═══ Information shown
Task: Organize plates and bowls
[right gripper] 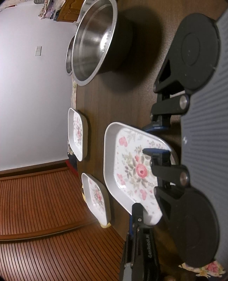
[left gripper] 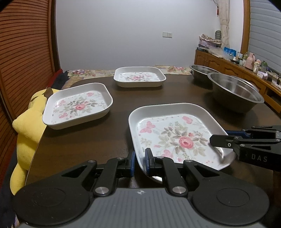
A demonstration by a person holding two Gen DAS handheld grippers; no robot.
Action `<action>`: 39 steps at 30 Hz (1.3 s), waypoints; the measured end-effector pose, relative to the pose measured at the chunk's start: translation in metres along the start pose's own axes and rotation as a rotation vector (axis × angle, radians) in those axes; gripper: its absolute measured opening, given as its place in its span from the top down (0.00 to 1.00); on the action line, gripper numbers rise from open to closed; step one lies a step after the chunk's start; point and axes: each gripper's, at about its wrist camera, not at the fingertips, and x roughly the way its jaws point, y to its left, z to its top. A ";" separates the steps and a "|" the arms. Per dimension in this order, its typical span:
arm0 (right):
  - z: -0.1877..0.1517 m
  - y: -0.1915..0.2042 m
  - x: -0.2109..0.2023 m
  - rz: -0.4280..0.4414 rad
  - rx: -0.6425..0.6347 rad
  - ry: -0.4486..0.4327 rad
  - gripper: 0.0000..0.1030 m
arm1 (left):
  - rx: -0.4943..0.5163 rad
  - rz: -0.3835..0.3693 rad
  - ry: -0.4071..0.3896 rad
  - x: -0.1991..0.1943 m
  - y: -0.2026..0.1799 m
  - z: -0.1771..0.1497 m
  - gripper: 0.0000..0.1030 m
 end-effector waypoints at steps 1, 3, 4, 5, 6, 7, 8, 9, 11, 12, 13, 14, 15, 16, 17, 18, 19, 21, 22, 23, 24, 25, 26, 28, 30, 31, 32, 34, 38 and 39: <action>0.000 -0.001 0.000 0.000 0.003 0.000 0.79 | -0.002 0.001 -0.002 0.000 0.000 0.000 0.88; 0.000 -0.002 0.000 -0.004 0.007 -0.002 0.79 | -0.005 0.002 -0.003 0.000 0.001 0.000 0.88; -0.001 -0.002 0.000 -0.005 0.010 -0.003 0.79 | -0.007 0.002 -0.002 0.000 0.001 0.000 0.87; -0.001 -0.003 0.000 -0.007 0.013 -0.003 0.79 | -0.007 0.004 -0.002 0.000 0.001 0.000 0.86; -0.001 -0.003 0.000 -0.008 0.016 -0.004 0.79 | -0.008 0.005 -0.003 0.000 0.001 0.000 0.86; -0.001 -0.004 0.000 -0.009 0.020 -0.005 0.79 | -0.011 0.004 -0.003 0.000 0.002 0.000 0.85; -0.001 -0.004 0.000 -0.011 0.025 -0.007 0.79 | -0.015 0.004 -0.002 0.000 0.003 0.001 0.82; -0.001 -0.005 0.000 -0.012 0.030 -0.008 0.79 | -0.018 0.006 -0.001 0.000 0.004 0.000 0.81; -0.001 -0.006 0.000 -0.013 0.040 -0.011 0.79 | -0.021 0.009 0.000 -0.001 0.006 0.001 0.78; -0.001 -0.007 -0.001 -0.013 0.043 -0.014 0.79 | -0.023 0.009 -0.002 -0.002 0.007 0.001 0.77; -0.001 -0.008 -0.001 -0.014 0.046 -0.016 0.79 | -0.025 0.011 -0.004 -0.003 0.008 0.002 0.76; -0.001 -0.008 -0.001 -0.016 0.048 -0.019 0.78 | -0.027 0.013 -0.009 -0.004 0.009 0.003 0.75; -0.002 -0.008 -0.002 -0.017 0.050 -0.023 0.78 | -0.031 0.013 -0.015 -0.006 0.010 0.004 0.75; -0.002 -0.008 -0.002 -0.016 0.051 -0.026 0.78 | -0.034 0.012 -0.020 -0.007 0.011 0.004 0.74; -0.002 -0.008 -0.003 -0.017 0.050 -0.033 0.78 | -0.037 0.010 -0.027 -0.009 0.012 0.006 0.71; -0.002 -0.008 -0.005 -0.021 0.046 -0.045 0.78 | -0.040 0.009 -0.035 -0.011 0.013 0.007 0.70; -0.002 -0.007 -0.006 -0.023 0.043 -0.053 0.78 | -0.043 0.008 -0.043 -0.013 0.015 0.009 0.68; 0.000 -0.007 -0.007 -0.032 0.038 -0.063 0.78 | -0.046 0.007 -0.058 -0.016 0.019 0.013 0.66; 0.002 -0.007 -0.008 -0.036 0.030 -0.070 0.78 | -0.046 0.011 -0.065 -0.017 0.021 0.016 0.65; 0.005 -0.006 -0.010 -0.036 0.024 -0.078 0.77 | -0.045 0.016 -0.071 -0.018 0.024 0.018 0.63; 0.008 -0.006 -0.011 -0.035 0.020 -0.084 0.76 | -0.044 0.024 -0.077 -0.018 0.027 0.021 0.62; 0.012 -0.005 -0.012 -0.032 0.017 -0.094 0.73 | -0.043 0.033 -0.083 -0.018 0.031 0.024 0.61; 0.017 -0.005 -0.013 -0.025 0.013 -0.102 0.70 | -0.038 0.045 -0.088 -0.018 0.035 0.026 0.59; 0.026 -0.001 -0.014 -0.010 -0.005 -0.117 0.69 | -0.020 0.069 -0.092 -0.017 0.044 0.031 0.57; 0.035 0.005 -0.013 -0.001 -0.032 -0.129 0.69 | -0.005 0.089 -0.094 -0.015 0.053 0.035 0.57; 0.040 0.008 -0.012 0.002 -0.046 -0.133 0.69 | 0.001 0.098 -0.097 -0.015 0.059 0.037 0.57; 0.044 0.012 -0.009 0.007 -0.056 -0.134 0.69 | 0.003 0.103 -0.099 -0.015 0.064 0.039 0.56; 0.053 0.020 -0.004 0.028 -0.071 -0.128 0.69 | 0.003 0.110 -0.103 -0.013 0.077 0.045 0.55; 0.071 0.038 0.013 0.060 -0.089 -0.113 0.69 | -0.002 0.117 -0.113 -0.009 0.103 0.055 0.53; 0.075 0.042 0.019 0.065 -0.092 -0.108 0.68 | -0.002 0.115 -0.116 -0.008 0.110 0.058 0.53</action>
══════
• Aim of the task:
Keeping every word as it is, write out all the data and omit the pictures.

• Written reply:
Task: Organize plates and bowls
[right gripper] 
[left gripper] 
A demonstration by a person holding two Gen DAS handheld grippers; no robot.
Action `<action>`: 39 steps at 30 Hz (1.3 s), waypoints; the measured end-effector pose, relative to the pose measured at the chunk's start: translation in metres along the start pose's own axes and rotation as a rotation vector (axis × angle, radians) in those axes; gripper: its absolute measured opening, given as its place in its span from the top down (0.00 to 1.00); on the action line, gripper numbers rise from open to closed; step one lies a step after the chunk's start; point and axes: each gripper's, at about its wrist camera, not at the fingertips, and x roughly the way its jaws point, y to its left, z to its top. A ";" separates the steps and a "|" the arms. Per dimension in this order, its typical span:
arm0 (right):
  - z: -0.1877..0.1517 m
  - y: -0.1915..0.2042 m
  - x: -0.2109..0.2023 m
  - rz: -0.4280..0.4414 rad
  - rx: -0.6425..0.6347 rad
  - ry: -0.4486..0.4327 rad
  - gripper: 0.0000..0.1030 m
arm1 (left):
  - rx: -0.4943..0.5163 rad
  - rz: -0.3835..0.3693 rad
  - ry: -0.4071..0.3896 rad
  - x: -0.1991..0.1943 m
  - y: -0.2026..0.1799 m
  - z: -0.1771..0.1497 m
  - gripper: 0.0000..0.1030 m
 end-effector waypoints at steps 1, 3, 4, 5, 6, 7, 8, 9, 11, 12, 13, 14, 15, 16, 17, 18, 19, 21, 22, 23, 24, 25, 26, 28, 30, 31, 32, 34, 38 and 39: <action>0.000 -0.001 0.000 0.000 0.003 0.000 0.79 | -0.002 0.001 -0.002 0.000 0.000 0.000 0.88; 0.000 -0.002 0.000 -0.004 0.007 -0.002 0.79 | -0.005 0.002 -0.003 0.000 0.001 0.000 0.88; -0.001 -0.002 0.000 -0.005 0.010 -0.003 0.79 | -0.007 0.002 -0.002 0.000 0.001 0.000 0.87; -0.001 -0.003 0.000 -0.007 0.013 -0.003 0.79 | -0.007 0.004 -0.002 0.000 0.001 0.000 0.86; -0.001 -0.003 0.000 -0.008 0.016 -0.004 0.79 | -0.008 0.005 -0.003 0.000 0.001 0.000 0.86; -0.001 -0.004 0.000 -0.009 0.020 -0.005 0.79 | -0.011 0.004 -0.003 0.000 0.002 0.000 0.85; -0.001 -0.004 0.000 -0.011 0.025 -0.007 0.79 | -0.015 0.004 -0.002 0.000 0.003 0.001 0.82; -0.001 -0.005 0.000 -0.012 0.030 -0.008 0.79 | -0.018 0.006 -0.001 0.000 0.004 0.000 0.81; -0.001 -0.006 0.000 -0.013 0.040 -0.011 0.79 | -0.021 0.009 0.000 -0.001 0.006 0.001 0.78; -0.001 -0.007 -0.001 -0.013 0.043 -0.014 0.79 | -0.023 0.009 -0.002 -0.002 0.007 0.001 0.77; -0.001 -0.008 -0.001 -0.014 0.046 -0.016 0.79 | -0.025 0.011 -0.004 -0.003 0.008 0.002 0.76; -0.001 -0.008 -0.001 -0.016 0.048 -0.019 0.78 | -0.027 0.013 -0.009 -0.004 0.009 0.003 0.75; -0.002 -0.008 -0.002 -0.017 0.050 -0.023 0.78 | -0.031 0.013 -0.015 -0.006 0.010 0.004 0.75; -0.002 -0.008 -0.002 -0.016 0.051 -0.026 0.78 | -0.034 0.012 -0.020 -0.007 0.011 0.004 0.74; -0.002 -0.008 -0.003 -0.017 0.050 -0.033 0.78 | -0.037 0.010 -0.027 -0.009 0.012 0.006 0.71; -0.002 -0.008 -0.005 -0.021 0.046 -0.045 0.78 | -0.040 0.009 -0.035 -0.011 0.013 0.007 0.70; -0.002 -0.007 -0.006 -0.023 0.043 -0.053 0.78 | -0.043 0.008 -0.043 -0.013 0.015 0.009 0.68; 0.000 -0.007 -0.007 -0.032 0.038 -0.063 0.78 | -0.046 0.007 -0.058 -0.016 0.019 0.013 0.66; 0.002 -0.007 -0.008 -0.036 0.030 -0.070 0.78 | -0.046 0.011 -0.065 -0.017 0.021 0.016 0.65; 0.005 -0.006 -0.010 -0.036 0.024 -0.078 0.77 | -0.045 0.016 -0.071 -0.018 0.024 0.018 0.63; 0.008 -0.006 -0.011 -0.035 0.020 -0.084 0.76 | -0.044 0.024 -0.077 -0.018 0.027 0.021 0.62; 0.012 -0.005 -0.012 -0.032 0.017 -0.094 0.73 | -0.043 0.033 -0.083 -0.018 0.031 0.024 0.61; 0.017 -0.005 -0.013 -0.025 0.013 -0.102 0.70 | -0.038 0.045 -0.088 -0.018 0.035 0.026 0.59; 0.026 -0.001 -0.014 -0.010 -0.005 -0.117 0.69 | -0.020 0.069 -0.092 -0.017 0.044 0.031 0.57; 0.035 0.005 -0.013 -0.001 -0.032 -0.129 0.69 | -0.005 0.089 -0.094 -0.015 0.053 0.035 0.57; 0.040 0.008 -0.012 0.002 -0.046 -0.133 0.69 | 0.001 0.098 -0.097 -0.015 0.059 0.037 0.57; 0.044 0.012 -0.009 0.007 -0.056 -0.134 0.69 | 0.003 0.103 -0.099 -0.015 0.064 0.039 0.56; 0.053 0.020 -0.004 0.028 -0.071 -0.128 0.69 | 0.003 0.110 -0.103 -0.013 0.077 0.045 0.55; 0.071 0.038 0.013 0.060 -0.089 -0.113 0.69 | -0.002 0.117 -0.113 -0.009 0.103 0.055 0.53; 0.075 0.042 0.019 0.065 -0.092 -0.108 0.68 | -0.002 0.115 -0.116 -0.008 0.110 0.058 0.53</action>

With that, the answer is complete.